── PROVIDED RECORDS ──

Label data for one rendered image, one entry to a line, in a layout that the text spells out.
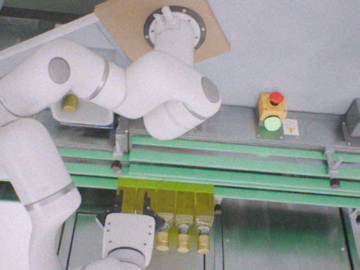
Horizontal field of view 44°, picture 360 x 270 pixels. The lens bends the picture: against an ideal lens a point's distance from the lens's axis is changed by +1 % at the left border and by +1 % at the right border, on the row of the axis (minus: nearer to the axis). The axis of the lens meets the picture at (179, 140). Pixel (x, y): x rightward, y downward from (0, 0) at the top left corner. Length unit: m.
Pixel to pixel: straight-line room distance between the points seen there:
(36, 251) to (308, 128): 0.90
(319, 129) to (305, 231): 0.37
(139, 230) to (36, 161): 0.29
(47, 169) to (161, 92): 0.25
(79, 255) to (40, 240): 0.66
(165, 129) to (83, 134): 0.52
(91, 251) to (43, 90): 0.76
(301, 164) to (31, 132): 0.84
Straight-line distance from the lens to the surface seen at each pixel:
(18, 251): 1.44
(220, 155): 1.28
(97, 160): 1.36
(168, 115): 0.90
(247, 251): 1.49
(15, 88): 0.78
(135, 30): 1.15
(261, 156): 1.31
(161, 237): 1.27
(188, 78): 0.85
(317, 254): 1.56
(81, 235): 1.43
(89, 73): 0.79
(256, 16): 1.15
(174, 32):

───

▸ ACTIVITY
Write the data above out again exactly, every line of it, and exclude the pictures.

▸ RESULT OF THE EXERCISE
Label data for one rendered image, one entry to a line, in a layout that the text spells out.
Horizontal field of view 44°, picture 360 x 270 pixels. The lens bends the picture: against an ideal lens a point's distance from the lens's axis is changed by +1 % at the left border and by +1 % at the right border, on the row of the axis (minus: nearer to the axis). The axis of the lens meets the picture at (179, 140). Pixel (x, y): x rightward, y downward from (0, 0) at the top left corner. Length unit: m.
Pixel to pixel: straight-line room distance between the points seen there:
(36, 251) to (308, 128): 0.90
(319, 129) to (305, 231): 0.37
(139, 230) to (36, 161): 0.29
(47, 169) to (161, 92): 0.25
(79, 255) to (40, 240): 0.66
(165, 129) to (83, 134): 0.52
(91, 251) to (43, 90): 0.76
(301, 164) to (31, 132): 0.84
Straight-line distance from the lens to the surface seen at each pixel:
(18, 251): 1.44
(220, 155): 1.28
(97, 160): 1.36
(168, 115): 0.90
(247, 251): 1.49
(15, 88): 0.78
(135, 30): 1.15
(261, 156): 1.31
(161, 237): 1.27
(188, 78): 0.85
(317, 254): 1.56
(81, 235): 1.43
(89, 73): 0.79
(256, 16): 1.15
(174, 32):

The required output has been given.